Transcribe exactly the portion of the listing below that runs from the line containing "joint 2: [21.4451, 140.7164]" through its last line.
═══ SUPPLIED MATERIAL ═══
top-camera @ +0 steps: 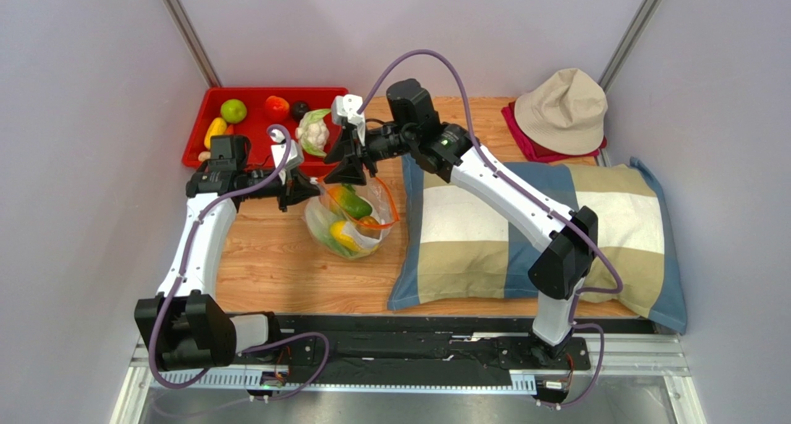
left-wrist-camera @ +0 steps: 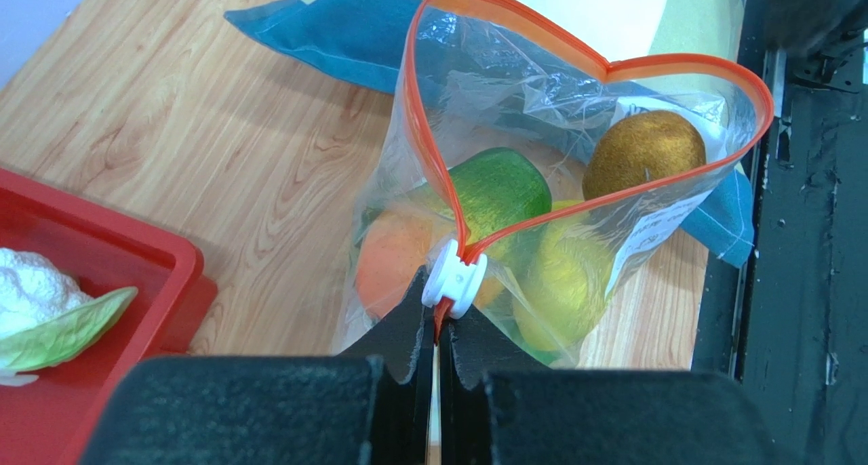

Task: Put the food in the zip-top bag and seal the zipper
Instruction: Zip the zipper food storage bag at the center of the board.

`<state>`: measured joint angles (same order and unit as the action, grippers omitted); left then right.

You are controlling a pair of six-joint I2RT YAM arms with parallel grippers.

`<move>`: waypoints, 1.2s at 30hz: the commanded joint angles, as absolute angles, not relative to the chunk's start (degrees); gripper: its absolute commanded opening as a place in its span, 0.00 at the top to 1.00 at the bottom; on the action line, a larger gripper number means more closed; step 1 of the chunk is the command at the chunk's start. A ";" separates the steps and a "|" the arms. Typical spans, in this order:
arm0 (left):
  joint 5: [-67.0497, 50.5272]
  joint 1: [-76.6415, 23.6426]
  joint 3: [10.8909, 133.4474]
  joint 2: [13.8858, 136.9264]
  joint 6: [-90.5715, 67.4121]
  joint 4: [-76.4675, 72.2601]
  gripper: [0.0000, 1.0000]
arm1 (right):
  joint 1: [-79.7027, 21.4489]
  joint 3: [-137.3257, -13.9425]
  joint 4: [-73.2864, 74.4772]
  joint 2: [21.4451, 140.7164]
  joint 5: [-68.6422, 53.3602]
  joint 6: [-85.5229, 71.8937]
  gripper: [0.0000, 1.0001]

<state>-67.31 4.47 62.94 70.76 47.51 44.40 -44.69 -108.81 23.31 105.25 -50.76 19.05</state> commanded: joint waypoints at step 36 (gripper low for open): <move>-68.03 4.31 65.74 69.52 49.66 48.08 1.00 | -48.43 -109.95 14.41 113.03 -47.72 23.82 0.68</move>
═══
**SOLVED PROBLEM**
  joint 2: [21.4451, 140.7164]
  joint 5: [-68.6422, 53.3602]
  joint 6: [-85.5229, 71.8937]
  gripper: [0.0000, 1.0001]

<state>-67.31 4.47 62.94 70.76 47.51 44.40 -44.69 -108.81 23.31 105.25 -50.76 19.05</state> commanded: joint waypoints at step 36 (gripper low for open): <move>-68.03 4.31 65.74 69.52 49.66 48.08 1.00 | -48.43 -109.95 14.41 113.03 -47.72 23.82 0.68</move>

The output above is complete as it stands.